Go through the data from its first line and retype each line, stopping once the line containing "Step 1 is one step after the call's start" has been retyped.

━━━ Data segment

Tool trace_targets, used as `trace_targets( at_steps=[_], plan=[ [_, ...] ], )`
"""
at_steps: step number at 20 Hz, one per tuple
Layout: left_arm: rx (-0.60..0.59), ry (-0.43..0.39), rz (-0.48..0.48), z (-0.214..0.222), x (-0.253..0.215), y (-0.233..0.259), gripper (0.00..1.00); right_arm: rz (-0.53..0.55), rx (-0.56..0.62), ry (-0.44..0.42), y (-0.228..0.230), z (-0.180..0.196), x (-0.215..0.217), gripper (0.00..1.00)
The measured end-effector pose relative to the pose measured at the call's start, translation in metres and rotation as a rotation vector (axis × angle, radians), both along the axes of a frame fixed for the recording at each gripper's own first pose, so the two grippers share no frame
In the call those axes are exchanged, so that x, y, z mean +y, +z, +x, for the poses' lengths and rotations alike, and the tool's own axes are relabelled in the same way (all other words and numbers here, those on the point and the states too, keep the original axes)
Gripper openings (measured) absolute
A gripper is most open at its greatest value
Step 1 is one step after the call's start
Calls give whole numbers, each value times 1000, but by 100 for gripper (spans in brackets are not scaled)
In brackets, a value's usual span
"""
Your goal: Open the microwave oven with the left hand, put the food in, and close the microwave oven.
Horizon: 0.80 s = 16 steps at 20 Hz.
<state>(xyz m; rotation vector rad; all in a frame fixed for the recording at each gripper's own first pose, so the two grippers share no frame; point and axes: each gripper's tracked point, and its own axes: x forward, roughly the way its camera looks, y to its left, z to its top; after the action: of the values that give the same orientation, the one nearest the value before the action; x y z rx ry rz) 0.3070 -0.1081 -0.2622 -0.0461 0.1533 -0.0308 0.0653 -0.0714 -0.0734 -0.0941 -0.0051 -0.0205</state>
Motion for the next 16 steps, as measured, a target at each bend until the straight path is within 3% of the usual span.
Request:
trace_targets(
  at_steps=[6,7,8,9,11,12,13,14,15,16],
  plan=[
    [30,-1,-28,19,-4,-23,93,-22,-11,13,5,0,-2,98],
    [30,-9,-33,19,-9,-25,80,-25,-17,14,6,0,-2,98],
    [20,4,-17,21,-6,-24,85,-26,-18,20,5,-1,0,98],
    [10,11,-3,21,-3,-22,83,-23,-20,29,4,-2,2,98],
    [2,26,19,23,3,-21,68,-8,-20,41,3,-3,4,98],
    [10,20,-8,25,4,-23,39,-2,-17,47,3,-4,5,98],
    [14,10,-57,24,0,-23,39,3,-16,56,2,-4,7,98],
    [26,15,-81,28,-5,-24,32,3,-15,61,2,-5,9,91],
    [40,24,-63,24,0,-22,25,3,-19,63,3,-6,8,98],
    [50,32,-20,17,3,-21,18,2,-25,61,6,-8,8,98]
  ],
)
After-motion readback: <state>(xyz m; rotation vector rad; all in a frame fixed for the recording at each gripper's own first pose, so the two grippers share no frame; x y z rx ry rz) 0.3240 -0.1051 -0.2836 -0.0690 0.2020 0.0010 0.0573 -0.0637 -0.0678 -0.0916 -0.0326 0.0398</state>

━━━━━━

Reply to the exercise –
Tool trace_targets, used as `trace_targets( at_steps=[_], plan=[ [_, ...] ], )`
"""
at_steps: step number at 20 Hz, one per tuple
Layout: left_arm: rx (-0.60..0.59), ry (-0.43..0.39), rz (-0.48..0.48), z (-0.214..0.222), x (-0.253..0.215), y (-0.233..0.259), gripper (0.00..1.00); right_arm: rz (-0.53..0.55), rx (-0.56..0.62), ry (-0.44..0.42), y (-0.228..0.230), z (-0.180..0.196), x (-0.215..0.217), gripper (0.00..1.00)
The measured end-effector pose relative to the pose measured at the call's start, translation in metres and rotation as a rotation vector (axis × angle, radians), both along the axes of a frame fixed for the recording at each gripper's own first pose, so the two grippers share no frame
In the call those axes are exchanged, so that x, y, z mean +y, +z, +x, for the poses' lengths and rotations alike, and the tool's own axes are relabelled in the same way (all other words and numbers here, those on the point and the states too, keep the original axes)
Gripper openings (measured) absolute
A gripper is most open at its greatest value
Step 1 is one step after the call's start

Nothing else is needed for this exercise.